** PROBLEM DESCRIPTION **
Filter the entries and keep only the lines where the string "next" appears.

*** MATERIAL PROVIDED Section Begins ***

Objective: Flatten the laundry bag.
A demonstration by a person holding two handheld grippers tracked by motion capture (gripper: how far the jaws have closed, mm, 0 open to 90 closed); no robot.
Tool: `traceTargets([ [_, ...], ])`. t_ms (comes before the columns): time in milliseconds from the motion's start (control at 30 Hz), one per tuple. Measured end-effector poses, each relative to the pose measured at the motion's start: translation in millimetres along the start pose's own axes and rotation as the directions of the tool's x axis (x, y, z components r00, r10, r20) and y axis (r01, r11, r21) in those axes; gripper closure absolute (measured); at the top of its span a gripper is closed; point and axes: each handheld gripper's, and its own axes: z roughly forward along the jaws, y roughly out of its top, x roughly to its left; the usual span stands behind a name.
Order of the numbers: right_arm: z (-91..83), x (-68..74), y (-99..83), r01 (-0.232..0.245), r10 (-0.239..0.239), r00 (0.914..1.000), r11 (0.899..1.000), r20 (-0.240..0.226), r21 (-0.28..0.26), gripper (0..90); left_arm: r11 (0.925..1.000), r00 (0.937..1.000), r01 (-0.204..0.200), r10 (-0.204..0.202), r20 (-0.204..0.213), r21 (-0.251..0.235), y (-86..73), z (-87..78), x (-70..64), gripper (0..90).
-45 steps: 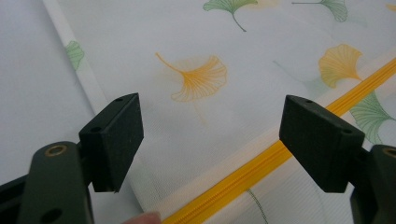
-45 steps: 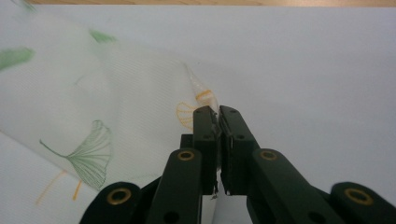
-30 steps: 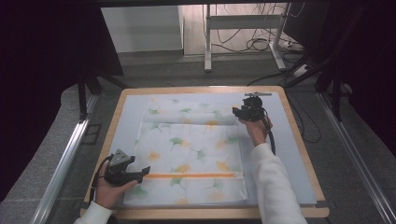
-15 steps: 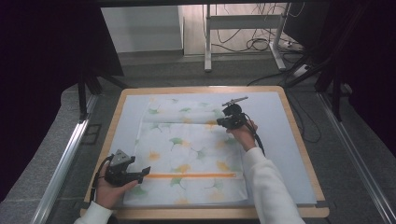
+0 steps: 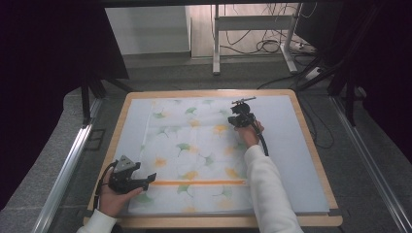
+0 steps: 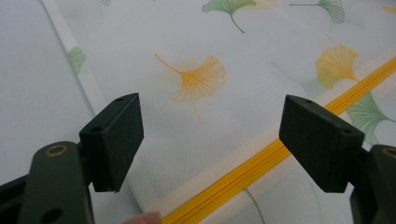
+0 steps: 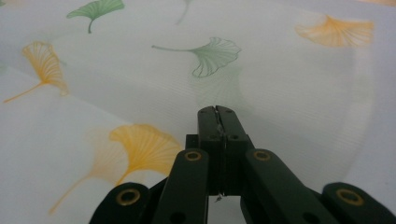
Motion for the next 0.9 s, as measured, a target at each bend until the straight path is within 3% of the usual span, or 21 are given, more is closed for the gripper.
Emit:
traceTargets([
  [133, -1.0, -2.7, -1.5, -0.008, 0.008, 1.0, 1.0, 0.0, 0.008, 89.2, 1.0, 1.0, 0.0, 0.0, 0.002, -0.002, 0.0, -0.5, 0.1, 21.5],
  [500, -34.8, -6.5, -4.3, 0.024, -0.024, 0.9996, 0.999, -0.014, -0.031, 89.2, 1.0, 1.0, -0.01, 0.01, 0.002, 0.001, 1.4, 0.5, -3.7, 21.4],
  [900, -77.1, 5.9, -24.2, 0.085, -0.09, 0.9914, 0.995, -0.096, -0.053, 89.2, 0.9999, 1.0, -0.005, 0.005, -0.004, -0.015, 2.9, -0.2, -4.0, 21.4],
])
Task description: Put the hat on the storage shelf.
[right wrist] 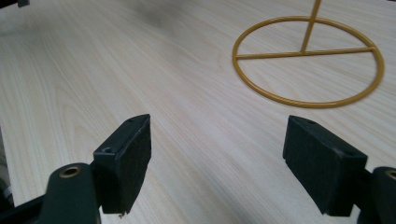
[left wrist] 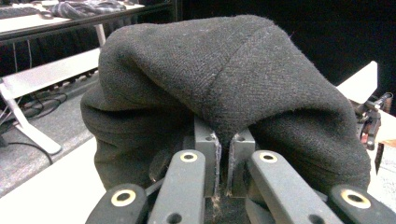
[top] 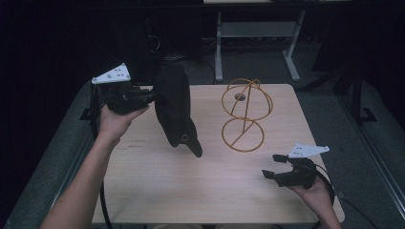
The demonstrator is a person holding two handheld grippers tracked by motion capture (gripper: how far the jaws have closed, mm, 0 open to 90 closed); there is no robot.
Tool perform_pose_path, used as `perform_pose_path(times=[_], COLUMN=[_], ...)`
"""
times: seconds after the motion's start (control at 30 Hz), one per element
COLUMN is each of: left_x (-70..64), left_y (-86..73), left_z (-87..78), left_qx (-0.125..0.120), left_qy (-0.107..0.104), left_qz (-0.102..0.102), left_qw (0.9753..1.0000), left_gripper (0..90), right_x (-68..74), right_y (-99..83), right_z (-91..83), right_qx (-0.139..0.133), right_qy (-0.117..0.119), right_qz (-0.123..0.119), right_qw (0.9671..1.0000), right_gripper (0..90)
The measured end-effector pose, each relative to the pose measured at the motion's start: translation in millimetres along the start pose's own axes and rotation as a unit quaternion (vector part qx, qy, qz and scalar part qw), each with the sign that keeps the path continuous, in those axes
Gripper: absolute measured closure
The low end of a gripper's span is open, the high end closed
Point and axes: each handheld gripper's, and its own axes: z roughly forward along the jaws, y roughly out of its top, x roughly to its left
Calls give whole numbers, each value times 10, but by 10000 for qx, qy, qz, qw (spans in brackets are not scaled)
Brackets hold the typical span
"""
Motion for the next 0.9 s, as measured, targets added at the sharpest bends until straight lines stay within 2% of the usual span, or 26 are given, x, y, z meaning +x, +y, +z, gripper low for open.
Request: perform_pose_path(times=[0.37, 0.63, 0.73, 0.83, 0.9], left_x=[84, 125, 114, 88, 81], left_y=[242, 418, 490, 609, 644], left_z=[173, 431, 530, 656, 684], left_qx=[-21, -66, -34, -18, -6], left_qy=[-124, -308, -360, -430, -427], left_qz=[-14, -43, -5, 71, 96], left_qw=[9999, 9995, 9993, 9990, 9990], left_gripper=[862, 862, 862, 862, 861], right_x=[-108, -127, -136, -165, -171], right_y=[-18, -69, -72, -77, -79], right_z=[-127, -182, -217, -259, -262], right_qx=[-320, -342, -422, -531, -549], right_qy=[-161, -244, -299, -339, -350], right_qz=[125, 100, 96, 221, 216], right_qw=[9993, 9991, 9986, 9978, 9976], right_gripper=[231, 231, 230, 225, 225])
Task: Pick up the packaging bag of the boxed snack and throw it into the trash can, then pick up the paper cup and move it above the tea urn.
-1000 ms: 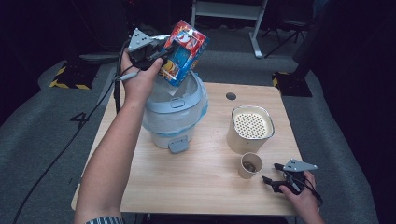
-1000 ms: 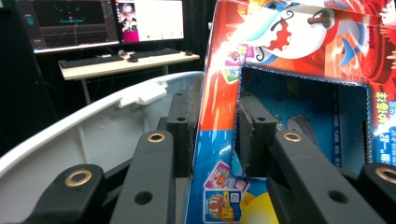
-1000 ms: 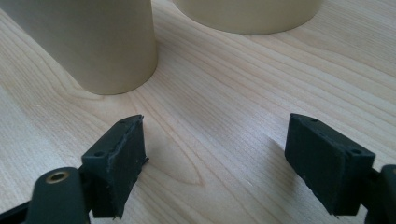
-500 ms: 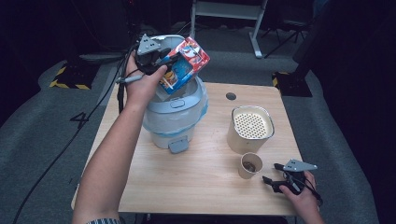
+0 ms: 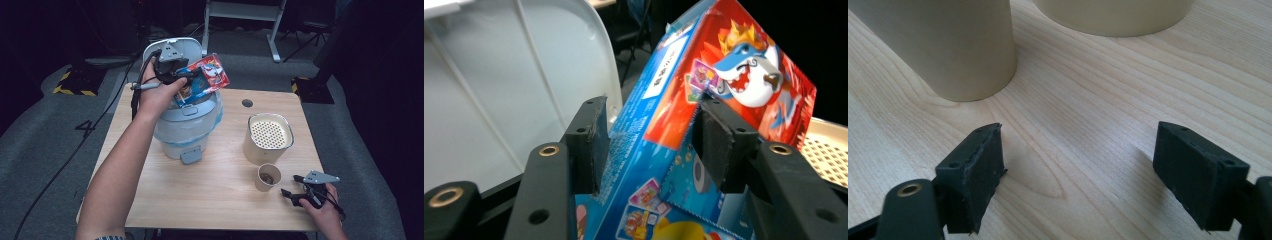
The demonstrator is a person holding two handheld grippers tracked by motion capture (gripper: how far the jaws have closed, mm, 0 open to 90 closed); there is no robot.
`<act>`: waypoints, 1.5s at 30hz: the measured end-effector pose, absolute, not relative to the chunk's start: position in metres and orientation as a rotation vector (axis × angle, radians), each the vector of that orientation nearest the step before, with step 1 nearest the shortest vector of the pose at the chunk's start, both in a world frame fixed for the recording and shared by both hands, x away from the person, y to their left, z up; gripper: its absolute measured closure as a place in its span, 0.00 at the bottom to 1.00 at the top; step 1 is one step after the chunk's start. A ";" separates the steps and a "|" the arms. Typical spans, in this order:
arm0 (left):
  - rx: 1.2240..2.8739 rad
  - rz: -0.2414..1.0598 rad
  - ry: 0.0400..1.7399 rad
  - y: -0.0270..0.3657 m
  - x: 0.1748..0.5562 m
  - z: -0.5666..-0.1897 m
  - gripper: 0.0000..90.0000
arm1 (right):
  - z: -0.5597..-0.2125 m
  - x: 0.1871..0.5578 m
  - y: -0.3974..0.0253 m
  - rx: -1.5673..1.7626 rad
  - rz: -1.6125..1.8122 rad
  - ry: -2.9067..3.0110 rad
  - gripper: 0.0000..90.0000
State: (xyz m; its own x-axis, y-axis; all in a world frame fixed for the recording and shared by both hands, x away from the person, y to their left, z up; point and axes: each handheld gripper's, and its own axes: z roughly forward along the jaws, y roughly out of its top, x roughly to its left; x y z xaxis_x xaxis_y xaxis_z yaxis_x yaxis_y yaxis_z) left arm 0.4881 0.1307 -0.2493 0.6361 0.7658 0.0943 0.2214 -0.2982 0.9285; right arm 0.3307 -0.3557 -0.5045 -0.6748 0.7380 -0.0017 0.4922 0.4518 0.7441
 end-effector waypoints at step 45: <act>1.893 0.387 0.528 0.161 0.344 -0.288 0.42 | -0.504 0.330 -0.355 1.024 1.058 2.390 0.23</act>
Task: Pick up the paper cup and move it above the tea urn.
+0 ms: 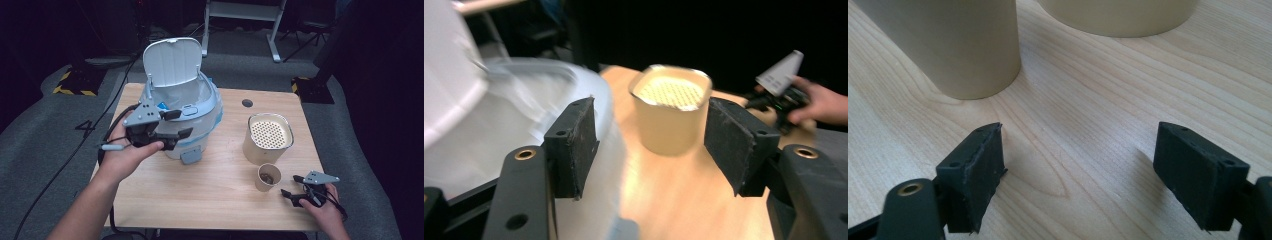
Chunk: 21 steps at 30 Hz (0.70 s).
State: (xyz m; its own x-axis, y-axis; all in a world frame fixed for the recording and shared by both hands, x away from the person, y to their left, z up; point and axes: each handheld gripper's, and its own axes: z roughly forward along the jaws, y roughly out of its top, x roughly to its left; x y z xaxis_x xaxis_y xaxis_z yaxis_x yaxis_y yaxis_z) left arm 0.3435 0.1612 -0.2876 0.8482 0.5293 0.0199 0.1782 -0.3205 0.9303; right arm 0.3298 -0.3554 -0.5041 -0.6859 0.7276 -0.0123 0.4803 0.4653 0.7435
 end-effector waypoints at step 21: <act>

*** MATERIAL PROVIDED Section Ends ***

** EXPECTED ANSWER **
Motion for the next 0.9 s, as measured, a target at each bend until the straight path is within 3% of the usual span, or 21 are given, more is closed for the gripper.
Motion for the next 0.9 s, as measured, targets added at the sharpest bends until straight lines stay within 2% of the usual span, or 26 are given, x, y, z meaning +x, +y, +z, gripper low for open.

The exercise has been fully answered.